3. Your brain goes to plan b,c, and d, which are all ways you can try to change the universe to “make sure” that the worst-case scenario never happens.
This cycle allows anxiety only to grow and rule our lives.
Not only that, but this cycle often adds a layer of internal shame that makes the cycle heavier and persistent.
There is another way.
Instead of imagining all the ways you want to change the world around you so you can stop worrying, start to learn the magical skill of accepting the world as it is.
Here are a few ways that the practice of acceptance tones down the worrying brain.
- Accept that your brain is not wrong and that things could go wrong. (pretending that all is rosey is lying and your brain won’t buy it)

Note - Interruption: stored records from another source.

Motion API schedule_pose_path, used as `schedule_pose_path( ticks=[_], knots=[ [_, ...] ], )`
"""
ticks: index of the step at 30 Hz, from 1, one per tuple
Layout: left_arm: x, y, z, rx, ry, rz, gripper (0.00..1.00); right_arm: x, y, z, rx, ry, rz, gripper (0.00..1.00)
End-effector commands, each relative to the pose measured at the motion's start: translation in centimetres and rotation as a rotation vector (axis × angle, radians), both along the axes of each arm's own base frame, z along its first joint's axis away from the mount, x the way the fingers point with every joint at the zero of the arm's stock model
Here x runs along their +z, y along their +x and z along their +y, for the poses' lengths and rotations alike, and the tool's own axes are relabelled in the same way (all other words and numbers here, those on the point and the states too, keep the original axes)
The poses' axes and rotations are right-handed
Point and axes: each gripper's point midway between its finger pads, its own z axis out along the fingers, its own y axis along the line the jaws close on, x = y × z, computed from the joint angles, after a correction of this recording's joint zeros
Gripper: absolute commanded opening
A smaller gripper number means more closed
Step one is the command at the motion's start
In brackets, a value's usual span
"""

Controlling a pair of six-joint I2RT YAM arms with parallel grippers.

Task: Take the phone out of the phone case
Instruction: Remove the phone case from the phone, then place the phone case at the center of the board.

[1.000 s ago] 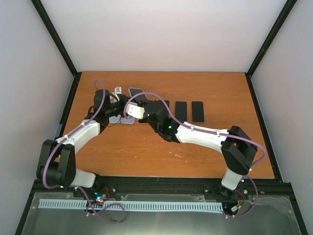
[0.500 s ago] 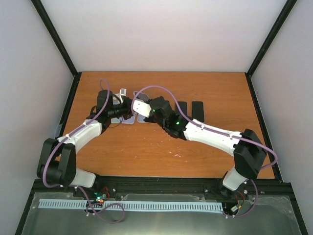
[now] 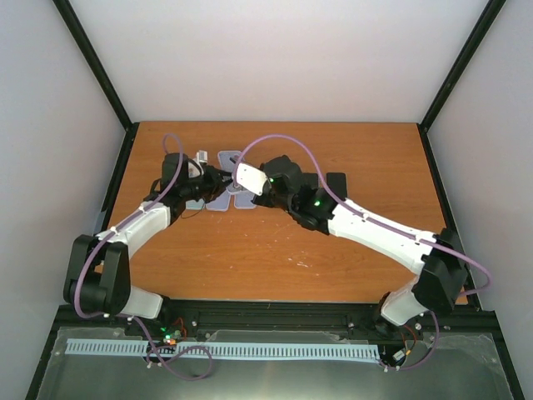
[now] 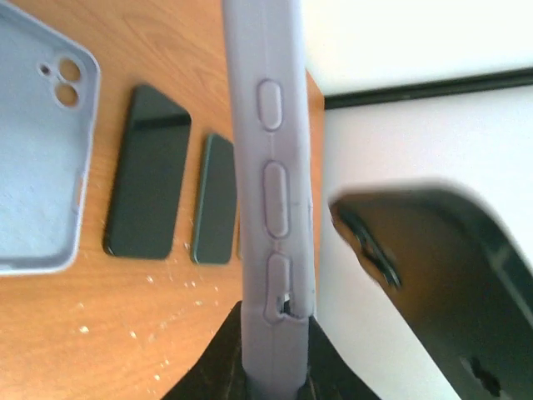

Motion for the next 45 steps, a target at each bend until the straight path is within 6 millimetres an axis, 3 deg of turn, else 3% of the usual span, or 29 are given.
schedule_pose_path(
  ticks=[1, 10, 16, 24, 27, 37, 45],
  knots=[
    [2.1, 3.1, 1.8, 0.086, 0.07, -0.123, 0.01, 3.0, -1.2, -1.5, 0.001, 0.042, 0.023, 0.03],
    [3.9, 4.0, 3.0, -0.008, 0.287, -0.336, 0.01, 4.5, -1.5, -4.5, 0.005, 0.103, 0.111, 0.03],
    [5.0, 3.2, 4.7, -0.152, 0.448, -0.481, 0.01, 5.4, -0.9, -7.3, -0.025, 0.16, 0.165, 0.03],
    [6.4, 1.8, 10.8, -0.255, 0.446, -0.609, 0.01, 6.1, -0.4, -10.1, -0.063, 0.206, 0.193, 0.03],
    [5.3, 2.3, 13.2, -0.276, 0.465, -0.563, 0.01, 6.0, -0.3, -10.6, -0.069, 0.208, 0.199, 0.03],
    [-2.3, 3.3, 21.0, -0.285, 0.447, -0.315, 0.01, 5.5, -0.2, -11.6, -0.078, 0.232, 0.234, 0.03],
    [-6.7, 3.7, 24.3, -0.29, 0.4, -0.199, 0.01, 4.9, -0.2, -11.9, -0.082, 0.228, 0.248, 0.03]
  ],
)
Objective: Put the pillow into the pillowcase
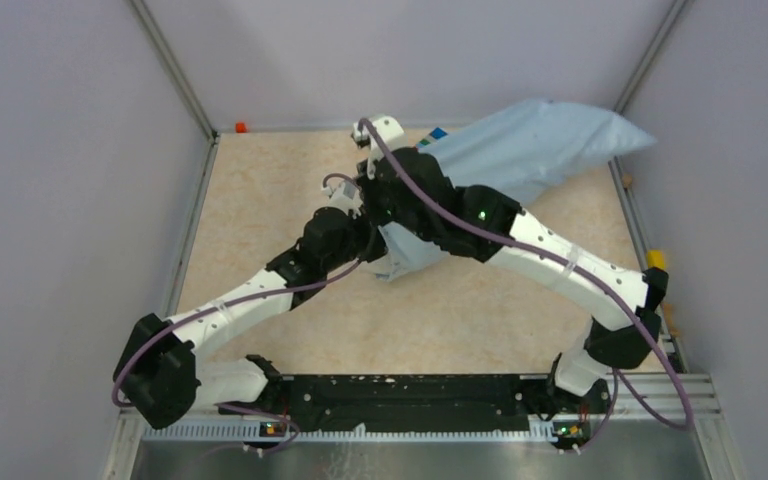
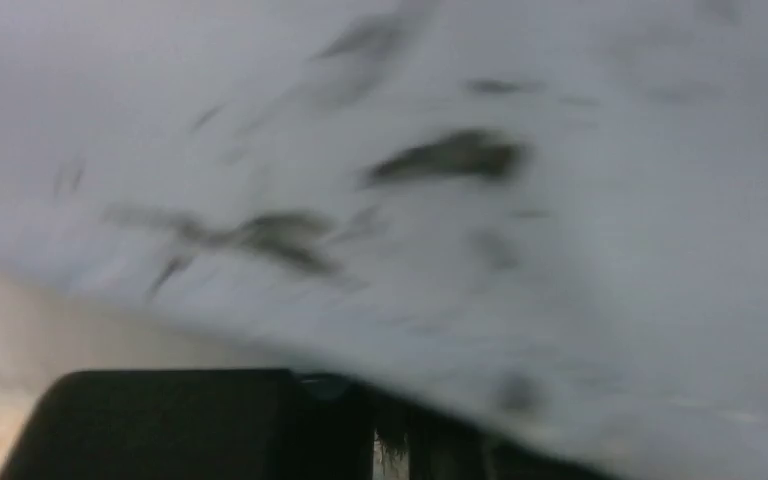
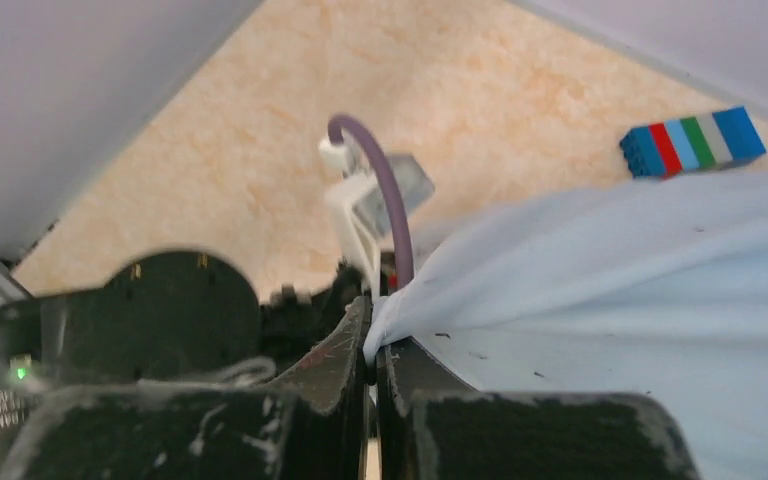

- Accept that your brain wants to be anxious and allow it to be anxious for a minute before denying/resisting/distracting
- Accept that a worst-case scenario is possible, but even if it comes true, you will live/survive and figure it out.
- Accept that if disaster is possible, so is the most benign, boring outcome possible.
Acceptance is helpful because it gets us out of shame for feeling anxious.
Plus, it is impossible to feel acceptance and fear simultaneously.
Acceptance is welcoming and fear is pushing away.
But if we are willing to feel fear, if we accept it, this opens up our imagination to all sorts of possibilities, the bad, the good, and the benign.
Try it out. There is no downside to trying new ways of thinking and seeing how it feels in your body. If it feels good, then keep trying.